Citrus tristeza virus (Citrus tristeza virus -CTV-): Molecular detection by RT-PCR.  

Information 16/04/07.

The citrus tristeza virus (Citrus Tristeza virus -CTV-) is a species of the genus Closterovirus (family Closteroviridae), causing an economically important disease that affects such trees (citrus) worldwide virus where there are citrus crops. The name of the virus was given in several countries in South America for the demonstrations presented by the affected tree.

CTV is an elongated, thin flexible virus 2,000 nm long and 12 nm diameter, having a genome RNA positive stranded (+ ssRNA) with a capsid formed by two types of protein, greater capsid protein (CP : Capsid protein) of 25 kDa and minor protein CP. The major protein of 25 kDa has been used as an element for the development of several diagnostic methods (ELISA, hybridization, RT-PCR, Real-time RT-PCR, etc.). Single stranded RNA genome (ss), is the longest known, with 12 regions reading, which allows to encode at least 17 proteins. It also has two regions without translation (UTRs and 3'5': untranslated regions).

This virus occurs worldwide and infects many species of Citrus: Citrus aurantium and any infected species grafted feet of sour orange (Citrus aurantium) and Citrus sinensis, Citrus aurantifolia, Citrus reticulata, Citrus paradisi, ...).
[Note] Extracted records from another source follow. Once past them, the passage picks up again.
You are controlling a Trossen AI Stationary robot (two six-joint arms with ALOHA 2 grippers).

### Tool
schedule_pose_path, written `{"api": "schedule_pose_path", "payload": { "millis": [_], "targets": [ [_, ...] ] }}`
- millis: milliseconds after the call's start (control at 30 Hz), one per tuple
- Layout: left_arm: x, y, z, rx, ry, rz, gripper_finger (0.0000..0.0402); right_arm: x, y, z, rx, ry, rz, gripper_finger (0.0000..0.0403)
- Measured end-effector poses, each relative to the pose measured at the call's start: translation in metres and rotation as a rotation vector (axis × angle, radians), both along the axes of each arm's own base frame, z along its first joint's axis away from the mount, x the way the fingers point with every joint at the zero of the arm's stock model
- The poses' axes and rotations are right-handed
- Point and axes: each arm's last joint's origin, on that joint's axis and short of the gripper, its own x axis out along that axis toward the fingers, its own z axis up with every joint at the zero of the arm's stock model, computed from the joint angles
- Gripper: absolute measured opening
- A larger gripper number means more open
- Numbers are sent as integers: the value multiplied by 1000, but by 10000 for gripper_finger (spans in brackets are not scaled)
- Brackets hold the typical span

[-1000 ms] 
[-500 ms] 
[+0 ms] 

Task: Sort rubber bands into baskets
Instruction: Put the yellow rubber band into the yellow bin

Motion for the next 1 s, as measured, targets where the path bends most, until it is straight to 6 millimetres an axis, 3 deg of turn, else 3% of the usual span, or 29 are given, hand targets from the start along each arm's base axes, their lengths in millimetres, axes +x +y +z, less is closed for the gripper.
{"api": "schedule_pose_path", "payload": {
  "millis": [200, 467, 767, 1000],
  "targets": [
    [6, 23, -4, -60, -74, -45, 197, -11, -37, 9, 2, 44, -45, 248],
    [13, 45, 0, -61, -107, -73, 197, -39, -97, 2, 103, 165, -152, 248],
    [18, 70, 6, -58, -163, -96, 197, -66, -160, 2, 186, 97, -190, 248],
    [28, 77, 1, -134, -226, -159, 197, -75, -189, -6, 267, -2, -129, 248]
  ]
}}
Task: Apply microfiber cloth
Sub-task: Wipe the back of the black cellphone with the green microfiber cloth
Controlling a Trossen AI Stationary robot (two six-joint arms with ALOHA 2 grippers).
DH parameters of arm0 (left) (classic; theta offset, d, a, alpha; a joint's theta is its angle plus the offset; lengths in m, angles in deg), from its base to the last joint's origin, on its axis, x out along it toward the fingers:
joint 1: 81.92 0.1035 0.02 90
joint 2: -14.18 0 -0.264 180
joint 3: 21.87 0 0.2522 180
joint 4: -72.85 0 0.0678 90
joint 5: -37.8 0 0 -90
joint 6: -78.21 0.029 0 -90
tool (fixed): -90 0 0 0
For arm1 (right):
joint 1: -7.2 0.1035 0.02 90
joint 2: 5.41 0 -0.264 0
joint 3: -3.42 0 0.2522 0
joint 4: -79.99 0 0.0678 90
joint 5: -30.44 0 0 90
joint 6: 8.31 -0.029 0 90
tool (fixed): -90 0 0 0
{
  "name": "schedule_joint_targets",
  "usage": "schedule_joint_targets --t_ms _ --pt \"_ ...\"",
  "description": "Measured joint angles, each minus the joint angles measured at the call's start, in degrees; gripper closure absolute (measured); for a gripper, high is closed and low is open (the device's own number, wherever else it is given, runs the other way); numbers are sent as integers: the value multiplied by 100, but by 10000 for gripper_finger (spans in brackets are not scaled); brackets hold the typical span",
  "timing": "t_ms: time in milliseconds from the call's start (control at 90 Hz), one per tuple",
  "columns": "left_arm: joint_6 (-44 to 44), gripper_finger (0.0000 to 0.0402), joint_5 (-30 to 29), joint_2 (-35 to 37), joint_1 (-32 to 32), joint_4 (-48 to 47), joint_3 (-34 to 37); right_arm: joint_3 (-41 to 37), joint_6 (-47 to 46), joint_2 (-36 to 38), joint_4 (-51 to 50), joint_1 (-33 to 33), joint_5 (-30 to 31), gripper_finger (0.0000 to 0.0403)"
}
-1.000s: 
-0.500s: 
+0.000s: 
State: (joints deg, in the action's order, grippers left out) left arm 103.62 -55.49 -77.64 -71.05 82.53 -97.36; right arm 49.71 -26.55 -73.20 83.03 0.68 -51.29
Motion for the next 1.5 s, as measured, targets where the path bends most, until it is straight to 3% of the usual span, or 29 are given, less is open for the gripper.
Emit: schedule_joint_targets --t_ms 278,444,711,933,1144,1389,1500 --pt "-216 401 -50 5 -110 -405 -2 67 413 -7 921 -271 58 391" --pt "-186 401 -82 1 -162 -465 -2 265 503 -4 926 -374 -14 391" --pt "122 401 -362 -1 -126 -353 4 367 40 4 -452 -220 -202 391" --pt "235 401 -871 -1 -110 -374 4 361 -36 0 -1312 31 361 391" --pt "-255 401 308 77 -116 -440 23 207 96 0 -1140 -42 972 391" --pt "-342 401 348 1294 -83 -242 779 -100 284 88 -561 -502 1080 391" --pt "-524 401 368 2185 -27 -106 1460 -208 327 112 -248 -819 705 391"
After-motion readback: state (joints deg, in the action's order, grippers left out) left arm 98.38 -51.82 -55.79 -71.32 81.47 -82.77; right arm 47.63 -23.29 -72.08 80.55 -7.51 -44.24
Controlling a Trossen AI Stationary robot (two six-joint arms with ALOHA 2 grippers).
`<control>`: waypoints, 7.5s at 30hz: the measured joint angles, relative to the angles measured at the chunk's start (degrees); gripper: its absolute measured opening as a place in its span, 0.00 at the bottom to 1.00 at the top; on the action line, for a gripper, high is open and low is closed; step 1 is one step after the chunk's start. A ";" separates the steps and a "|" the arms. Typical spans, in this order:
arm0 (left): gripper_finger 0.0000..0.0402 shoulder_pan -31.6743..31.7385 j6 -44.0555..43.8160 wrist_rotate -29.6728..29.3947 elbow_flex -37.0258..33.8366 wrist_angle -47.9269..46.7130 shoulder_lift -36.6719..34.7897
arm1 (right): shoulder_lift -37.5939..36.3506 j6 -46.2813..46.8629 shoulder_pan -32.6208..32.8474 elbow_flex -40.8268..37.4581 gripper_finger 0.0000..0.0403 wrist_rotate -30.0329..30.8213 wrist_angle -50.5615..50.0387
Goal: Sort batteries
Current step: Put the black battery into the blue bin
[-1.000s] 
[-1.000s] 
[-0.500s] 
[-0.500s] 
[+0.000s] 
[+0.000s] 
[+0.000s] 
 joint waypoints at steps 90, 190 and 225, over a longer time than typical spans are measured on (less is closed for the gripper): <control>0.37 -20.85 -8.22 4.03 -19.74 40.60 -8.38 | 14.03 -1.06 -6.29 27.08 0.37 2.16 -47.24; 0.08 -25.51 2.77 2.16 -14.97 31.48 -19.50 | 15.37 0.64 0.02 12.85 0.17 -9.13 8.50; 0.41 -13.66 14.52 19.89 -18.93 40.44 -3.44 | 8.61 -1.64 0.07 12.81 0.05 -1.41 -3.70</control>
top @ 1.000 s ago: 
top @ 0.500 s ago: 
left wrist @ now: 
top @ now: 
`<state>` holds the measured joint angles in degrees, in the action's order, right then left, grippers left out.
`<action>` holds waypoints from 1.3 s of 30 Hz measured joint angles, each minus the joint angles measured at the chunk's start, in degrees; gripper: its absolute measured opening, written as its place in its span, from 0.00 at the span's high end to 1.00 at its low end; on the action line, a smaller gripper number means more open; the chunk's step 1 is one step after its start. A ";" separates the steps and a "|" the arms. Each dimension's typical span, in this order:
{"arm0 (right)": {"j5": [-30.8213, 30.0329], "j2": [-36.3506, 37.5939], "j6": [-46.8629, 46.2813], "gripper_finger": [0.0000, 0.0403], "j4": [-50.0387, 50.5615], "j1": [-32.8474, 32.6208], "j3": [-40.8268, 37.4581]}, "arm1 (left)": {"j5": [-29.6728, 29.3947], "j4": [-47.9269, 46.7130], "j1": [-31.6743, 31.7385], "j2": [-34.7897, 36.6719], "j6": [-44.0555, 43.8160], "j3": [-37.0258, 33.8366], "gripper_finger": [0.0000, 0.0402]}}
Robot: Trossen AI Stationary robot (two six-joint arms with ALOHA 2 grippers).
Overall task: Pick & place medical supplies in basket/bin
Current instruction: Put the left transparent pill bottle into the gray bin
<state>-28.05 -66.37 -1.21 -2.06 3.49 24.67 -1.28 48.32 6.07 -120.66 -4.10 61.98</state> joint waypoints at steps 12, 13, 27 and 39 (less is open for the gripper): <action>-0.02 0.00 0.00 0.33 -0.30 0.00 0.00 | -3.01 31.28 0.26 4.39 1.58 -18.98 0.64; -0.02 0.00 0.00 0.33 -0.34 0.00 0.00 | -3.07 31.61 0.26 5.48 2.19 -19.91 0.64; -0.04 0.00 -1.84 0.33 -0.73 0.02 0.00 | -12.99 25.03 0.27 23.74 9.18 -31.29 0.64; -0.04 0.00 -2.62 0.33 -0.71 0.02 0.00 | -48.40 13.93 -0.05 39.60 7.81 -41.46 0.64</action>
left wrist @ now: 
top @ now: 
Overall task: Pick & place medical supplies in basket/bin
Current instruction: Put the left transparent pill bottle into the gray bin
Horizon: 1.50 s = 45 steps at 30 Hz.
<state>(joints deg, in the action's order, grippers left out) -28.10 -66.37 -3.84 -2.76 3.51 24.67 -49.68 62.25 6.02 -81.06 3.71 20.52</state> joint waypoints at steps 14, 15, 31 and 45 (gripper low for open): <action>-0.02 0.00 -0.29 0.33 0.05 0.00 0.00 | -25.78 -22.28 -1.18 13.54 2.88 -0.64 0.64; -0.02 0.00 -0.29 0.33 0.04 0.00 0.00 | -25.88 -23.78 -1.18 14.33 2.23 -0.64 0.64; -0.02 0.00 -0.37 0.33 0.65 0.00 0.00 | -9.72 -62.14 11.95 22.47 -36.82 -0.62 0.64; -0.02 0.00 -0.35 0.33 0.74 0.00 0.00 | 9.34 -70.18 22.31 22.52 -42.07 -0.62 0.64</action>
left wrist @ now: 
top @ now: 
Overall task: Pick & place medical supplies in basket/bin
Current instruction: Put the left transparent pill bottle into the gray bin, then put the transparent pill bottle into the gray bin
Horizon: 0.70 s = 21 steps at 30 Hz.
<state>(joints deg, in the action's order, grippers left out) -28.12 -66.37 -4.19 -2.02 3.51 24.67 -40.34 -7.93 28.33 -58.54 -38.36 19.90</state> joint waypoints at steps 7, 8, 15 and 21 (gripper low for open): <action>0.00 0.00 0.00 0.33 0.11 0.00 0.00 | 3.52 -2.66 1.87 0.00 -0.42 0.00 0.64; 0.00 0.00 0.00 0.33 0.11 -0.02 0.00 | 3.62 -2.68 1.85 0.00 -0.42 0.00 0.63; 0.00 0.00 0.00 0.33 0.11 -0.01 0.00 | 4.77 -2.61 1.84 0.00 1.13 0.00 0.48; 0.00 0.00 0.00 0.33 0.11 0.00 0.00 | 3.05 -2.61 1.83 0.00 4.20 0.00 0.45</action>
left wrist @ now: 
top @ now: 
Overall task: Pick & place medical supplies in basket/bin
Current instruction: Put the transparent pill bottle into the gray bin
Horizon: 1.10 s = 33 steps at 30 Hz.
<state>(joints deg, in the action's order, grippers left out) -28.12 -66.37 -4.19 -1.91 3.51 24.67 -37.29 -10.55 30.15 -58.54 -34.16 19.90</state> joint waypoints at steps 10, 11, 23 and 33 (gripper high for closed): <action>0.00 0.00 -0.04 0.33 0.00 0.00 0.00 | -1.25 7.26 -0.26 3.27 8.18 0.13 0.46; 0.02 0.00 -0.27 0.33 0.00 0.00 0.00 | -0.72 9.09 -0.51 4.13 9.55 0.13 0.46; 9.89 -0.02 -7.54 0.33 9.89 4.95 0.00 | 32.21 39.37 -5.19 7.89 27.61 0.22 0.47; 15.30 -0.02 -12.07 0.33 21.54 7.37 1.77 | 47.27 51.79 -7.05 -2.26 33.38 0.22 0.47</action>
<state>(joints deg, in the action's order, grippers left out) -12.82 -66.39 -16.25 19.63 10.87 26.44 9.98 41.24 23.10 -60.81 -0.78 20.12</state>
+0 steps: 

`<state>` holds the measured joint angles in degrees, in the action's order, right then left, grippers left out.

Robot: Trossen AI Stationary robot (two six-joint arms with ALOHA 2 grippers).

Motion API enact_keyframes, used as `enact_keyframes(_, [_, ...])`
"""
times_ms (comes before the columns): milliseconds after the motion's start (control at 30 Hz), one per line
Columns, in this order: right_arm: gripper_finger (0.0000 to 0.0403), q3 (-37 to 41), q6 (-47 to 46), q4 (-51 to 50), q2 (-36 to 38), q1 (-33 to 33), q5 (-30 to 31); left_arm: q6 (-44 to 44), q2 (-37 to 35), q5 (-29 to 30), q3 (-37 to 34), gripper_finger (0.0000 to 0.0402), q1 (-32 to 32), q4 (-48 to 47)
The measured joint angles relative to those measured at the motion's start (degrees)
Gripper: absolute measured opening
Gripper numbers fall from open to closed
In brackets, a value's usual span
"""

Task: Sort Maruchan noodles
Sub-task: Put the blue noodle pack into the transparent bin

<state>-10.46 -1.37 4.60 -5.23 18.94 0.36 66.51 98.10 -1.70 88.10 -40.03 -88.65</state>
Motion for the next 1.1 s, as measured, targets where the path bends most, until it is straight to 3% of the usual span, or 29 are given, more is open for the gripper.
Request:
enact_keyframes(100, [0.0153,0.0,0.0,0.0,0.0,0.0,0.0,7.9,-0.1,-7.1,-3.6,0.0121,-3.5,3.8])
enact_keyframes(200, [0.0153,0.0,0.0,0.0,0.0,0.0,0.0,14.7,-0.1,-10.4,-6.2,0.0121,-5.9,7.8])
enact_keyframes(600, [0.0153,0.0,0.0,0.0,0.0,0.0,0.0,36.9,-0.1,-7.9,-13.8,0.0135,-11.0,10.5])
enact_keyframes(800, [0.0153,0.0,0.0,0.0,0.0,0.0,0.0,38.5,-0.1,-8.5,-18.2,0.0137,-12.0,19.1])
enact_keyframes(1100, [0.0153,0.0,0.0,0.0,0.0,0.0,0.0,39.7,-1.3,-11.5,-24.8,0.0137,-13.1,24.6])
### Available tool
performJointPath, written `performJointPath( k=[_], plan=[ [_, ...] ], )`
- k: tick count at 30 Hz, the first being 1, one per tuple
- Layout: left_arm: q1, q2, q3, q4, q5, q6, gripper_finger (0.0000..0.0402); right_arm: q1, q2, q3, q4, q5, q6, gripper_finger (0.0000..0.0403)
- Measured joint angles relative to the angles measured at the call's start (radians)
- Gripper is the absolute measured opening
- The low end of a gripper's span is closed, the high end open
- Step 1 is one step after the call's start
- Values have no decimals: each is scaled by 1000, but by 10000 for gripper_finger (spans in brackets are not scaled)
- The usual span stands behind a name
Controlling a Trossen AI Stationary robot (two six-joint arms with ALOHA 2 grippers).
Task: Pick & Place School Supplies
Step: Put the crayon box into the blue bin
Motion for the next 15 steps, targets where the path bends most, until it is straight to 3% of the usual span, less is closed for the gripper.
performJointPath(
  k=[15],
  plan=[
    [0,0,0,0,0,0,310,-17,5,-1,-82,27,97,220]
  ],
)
The virus vector insects (mainly aphids) penetrating the phloem to extract sap is transmitted. Aphids are the main transmitters aphids brown citrus (toxoptera citricida), which are more restrictive in plant species that affect, and become winged forms to colonize new shoots. Other aphids are Aphis gossypii can transmit (melon aphid), Toxoptera aurantii (black citrus aphid) and Aphis spiraecola. Aphids, for infested, require at least 30 to 60 minutes supply to acquire the virus infected and remain at least 24 hours. It can also be transmitted with the cuttings used for grafting, or utensils used for pruning.

Affected trees have a highly variable symptoms depending on the species of the plant, the virulence of a virus strain and environmental conditions. The three main symptoms are: rapid decay in a few days, or slowly over months or years after the onset of symptoms (chlorotic leaves and generally regressive involvement), bites on the stem and yellowing of seedlings. The decay is observed in sweet oranges, mandarins and grapefruits when grafted on infected feet. The stems have bites leading to loss of vigor of the tree and fruit production, typical done when infected with virulent virus strains. Yellowing of seedlings, accompanied by growth regression preferably occurs in orange and lemon.

According to the signs of foot and stems of citrus, they have differentiated 5 main groups of strains of citrus tristeza virus: mild strain (M: Mild); strain venous clearance Mexican lime; strain yellowness seedlings (SY: Seeding Yellow) of orange, lemon and grapefruit; strains rapid decay (QD: Quick Declaine); and strains bite stems grapefruits and sweet orange (SP-G: Stem Pitting on grapefruit-G and SP-O: Pitting on sweet orange Stem).

The classic method of diagnosis was grafted foot lime (Citrus aurantifolia) with the diseased plant tissue, causing the involvement of the grafted plant being affected leaves show that clog vascularization, will become chlorotic and cupped. Another way of detecting is by ELISAs (enzyme-linked immunosorbent assay) to detect virus antigens or molecular methods to detect the virus genome.

Tests conducted at the IVAMI  

  • Detection and molecular identification by double RT-PCR (Reverse Transcriptase Polymerase nested chain reaction), confirmed by sequencing.  

Samples recommended:  

  • Leaves of citrus.

Sending samples:

  • Leaves introduced in plastic container as possible be cooled (white- polystyrene container -corcho with -frigolines- pack frozen).

Delivering results:

  • Molecular methods: 48 to 72 hours with identification by sequencing.  

Cost of the test:

  • Detection and molecular identification by double RT-PCR (Reverse Transcriptase Polymerase nested chain reaction), confirmed by sequencing.